» **Information shown**:
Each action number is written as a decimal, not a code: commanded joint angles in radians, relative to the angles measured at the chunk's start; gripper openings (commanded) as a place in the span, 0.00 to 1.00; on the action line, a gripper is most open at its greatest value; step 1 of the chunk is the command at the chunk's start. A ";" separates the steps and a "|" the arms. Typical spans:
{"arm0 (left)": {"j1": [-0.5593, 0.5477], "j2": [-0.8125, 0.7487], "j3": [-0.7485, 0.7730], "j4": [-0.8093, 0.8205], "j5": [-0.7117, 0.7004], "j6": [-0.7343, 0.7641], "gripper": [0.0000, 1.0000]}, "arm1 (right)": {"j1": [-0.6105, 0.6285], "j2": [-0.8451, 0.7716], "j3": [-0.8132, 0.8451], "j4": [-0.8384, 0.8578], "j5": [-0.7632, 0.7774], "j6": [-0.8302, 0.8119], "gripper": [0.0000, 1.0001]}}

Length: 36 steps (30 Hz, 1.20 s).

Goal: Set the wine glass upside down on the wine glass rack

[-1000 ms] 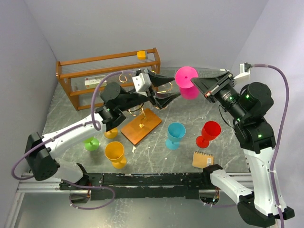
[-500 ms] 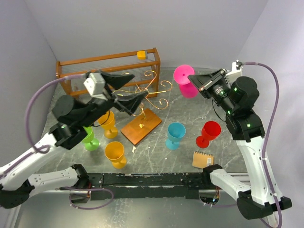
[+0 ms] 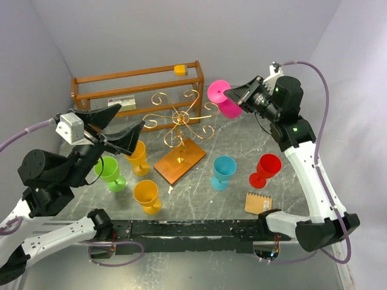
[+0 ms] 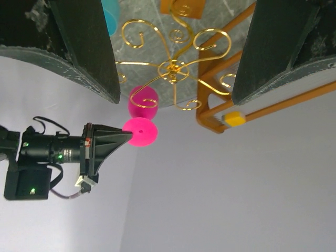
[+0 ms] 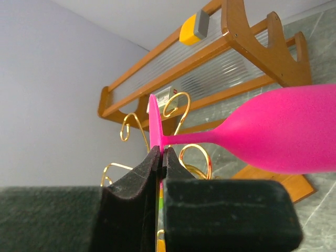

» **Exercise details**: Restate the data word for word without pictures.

» **Task answer**:
Each action number is written as a decimal, not a code: commanded joint angles in radians, relative to the angles measured at the chunk's start; gripper openings (commanded) as a place in the span, 0.00 to 1.00; on the action line, a gripper is most open at its greatest value; step 1 of the chunk is the command at the chunk's start. A ";" separates the steps and a "|" the arms. Typical spans:
{"arm0 (left)": {"j1": [-0.5593, 0.5477], "j2": [-0.8125, 0.7487], "j3": [-0.7485, 0.7730], "j4": [-0.8093, 0.8205], "j5": [-0.7117, 0.7004], "j6": [-0.7343, 0.7641], "gripper": [0.0000, 1.0000]}, "arm1 (right)": {"j1": [-0.6105, 0.6285], "j2": [-0.8451, 0.7716], "j3": [-0.8132, 0.8451], "j4": [-0.8384, 0.8578], "j5": [-0.7632, 0.7774], "j6": [-0.8302, 0.8119], "gripper": [0.0000, 1.0001]}}

Length: 36 steps (30 Hz, 1.20 s).

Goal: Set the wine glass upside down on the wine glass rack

[-1000 ms] 
[-500 ms] 
[+0 ms] 
[+0 ms] 
[+0 ms] 

This exercise has no more to it.